Launched in February, Kidpik is the brainchild of Ezra Dabah, who is leveraging his industry expertise as CEO of Nina Footwear Corp. and the former chairman and CEO of The Children’s Place. Dabah’s site, which is dedicated to girls, allows customers to sign up to receive a curated box of fashion pieces as often as every month. “Subscription commerce, or push commerce as we call it, is totally new and different from the normal retail we know,” Dabah said. “We saw an opportunity to do something specific for kids.”

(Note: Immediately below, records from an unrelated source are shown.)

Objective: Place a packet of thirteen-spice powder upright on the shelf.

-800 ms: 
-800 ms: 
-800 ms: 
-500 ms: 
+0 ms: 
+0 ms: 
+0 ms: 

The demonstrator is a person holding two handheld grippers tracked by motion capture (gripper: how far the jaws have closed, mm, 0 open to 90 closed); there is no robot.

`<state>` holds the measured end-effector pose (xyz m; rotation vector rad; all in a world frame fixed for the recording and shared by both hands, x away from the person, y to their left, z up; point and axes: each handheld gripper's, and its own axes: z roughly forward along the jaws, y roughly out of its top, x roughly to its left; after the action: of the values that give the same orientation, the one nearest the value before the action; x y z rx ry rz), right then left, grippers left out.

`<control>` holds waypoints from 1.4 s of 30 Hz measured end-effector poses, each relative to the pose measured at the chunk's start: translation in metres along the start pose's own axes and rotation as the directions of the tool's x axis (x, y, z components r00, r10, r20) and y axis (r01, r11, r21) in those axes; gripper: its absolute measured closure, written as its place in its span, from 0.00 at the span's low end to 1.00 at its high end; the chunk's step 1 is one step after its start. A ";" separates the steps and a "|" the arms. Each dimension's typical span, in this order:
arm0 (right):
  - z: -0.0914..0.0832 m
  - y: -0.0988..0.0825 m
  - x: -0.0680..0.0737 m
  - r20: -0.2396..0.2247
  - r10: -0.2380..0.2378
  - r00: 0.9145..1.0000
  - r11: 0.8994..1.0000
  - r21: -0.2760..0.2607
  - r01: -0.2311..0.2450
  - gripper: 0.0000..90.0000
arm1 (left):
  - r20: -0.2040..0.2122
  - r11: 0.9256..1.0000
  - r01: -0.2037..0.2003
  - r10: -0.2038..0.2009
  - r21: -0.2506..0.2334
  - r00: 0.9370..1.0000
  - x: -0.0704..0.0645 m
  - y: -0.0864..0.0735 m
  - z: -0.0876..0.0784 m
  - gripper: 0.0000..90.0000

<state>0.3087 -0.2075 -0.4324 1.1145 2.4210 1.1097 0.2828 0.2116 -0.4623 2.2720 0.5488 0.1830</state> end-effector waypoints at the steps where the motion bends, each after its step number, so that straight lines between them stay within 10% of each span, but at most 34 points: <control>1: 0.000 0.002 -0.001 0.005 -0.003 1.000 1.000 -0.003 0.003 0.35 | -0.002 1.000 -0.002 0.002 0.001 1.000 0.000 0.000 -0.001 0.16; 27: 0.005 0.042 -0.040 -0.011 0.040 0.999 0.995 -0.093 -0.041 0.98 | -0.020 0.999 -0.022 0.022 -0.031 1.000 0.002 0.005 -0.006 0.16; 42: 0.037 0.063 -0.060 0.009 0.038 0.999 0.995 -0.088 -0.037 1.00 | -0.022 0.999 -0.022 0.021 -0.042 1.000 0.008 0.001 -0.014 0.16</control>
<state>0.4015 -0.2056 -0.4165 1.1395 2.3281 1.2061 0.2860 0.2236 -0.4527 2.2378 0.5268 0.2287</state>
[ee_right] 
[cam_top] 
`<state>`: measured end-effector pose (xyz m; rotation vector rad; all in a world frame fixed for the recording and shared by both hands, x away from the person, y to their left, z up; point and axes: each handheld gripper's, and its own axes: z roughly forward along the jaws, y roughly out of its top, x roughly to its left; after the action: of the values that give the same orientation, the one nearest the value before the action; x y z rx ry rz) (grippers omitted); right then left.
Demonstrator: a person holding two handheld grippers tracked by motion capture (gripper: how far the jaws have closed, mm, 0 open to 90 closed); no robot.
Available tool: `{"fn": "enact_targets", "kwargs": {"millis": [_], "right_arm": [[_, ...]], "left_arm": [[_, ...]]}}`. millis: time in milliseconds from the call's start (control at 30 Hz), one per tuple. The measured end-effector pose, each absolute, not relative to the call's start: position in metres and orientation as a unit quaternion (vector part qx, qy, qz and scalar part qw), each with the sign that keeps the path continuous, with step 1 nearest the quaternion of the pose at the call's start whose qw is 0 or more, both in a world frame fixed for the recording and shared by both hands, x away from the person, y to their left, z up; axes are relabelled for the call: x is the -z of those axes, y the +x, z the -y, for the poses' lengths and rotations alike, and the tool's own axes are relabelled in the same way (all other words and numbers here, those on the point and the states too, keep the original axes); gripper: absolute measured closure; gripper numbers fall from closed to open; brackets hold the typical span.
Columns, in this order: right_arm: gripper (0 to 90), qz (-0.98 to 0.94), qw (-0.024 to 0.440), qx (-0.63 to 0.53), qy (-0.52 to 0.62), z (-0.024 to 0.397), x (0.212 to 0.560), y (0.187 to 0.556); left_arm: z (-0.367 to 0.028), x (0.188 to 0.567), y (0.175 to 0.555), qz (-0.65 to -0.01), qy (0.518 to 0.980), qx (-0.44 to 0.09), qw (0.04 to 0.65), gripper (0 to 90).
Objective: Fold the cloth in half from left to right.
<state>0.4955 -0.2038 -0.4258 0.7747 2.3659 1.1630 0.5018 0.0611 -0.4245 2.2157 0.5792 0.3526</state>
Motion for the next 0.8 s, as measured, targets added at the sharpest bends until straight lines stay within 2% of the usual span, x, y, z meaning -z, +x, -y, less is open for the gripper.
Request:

Kidpik’s customers complete a style quiz, and the brand’s team of stylists, guided by an algorithm, assembles a personalized assortment for the child. Each box contains six or seven coordinated pieces, including mix-and-match separates and dresses, a pair of shoes and accessories such as jewelry, belts and headbands. “Not only is [this shopping model] convenient for moms, but there is an excitement and an emotional experience for the girl when she receives the box in the mail because it’s wrapped like a gift and personalized to her,” Dabah explained, noting that customers are flocking to social media to share “unboxing” photos and videos.
Unlike Kidpik, which designs its own merchandise, newcomer Runchkins, whose site went live in March, offers a constantly changing mix of name-brand pieces sourced from around the world, including footwear collections such as Old Soles and Shoo Shoos. Founder and CEO Jeff Cheng said the element of discovery is a big part of the appeal of subscription boxes. “Parents are busy these days, and they don’t have time to hunt and shop all over for different brands and products to try,” he said. “We do that for them.”
Before a box is shipped out, Runchkins emails a preview with pictures of all the pieces, giving customers an opportunity to tweak their box selection. “You can switch out anything you don’t like or give us more direction,” Cheng explained. “It gives the customer more control.”
When kids outgrow their clothes and shoes, they can be returned to Runchkins for store credit (between 15 percent and 30 percent of the original purchase price) under the company’s guaranteed buyback service. For customers looking for more affordable options, Runchkins plans to eventually offer boxes featuring gently worn merchandise that is returned.
FabKids, one of the early entrants in the kids’ subscription fashion space, added footwear to its offering in 2014. Maggie Dawkins, VP of merchandising and production for the TechStyle Fashion Group-owned company, said the category has been a big hit with customers because it provides even greater convenience.
“Anytime a mom can get everything she needs in one click, it’s a win,” she said. “Shoes are one of those tricky categories: It’s hard to find brands that offer a broad assortment of both staples and fashion [looks]. Nearly half our VIP member orders include shoes, and we continue to grow this category.”
FabKids’ assortment is updated monthly, with looks offered across different fashion categories, among them boho chic and classic.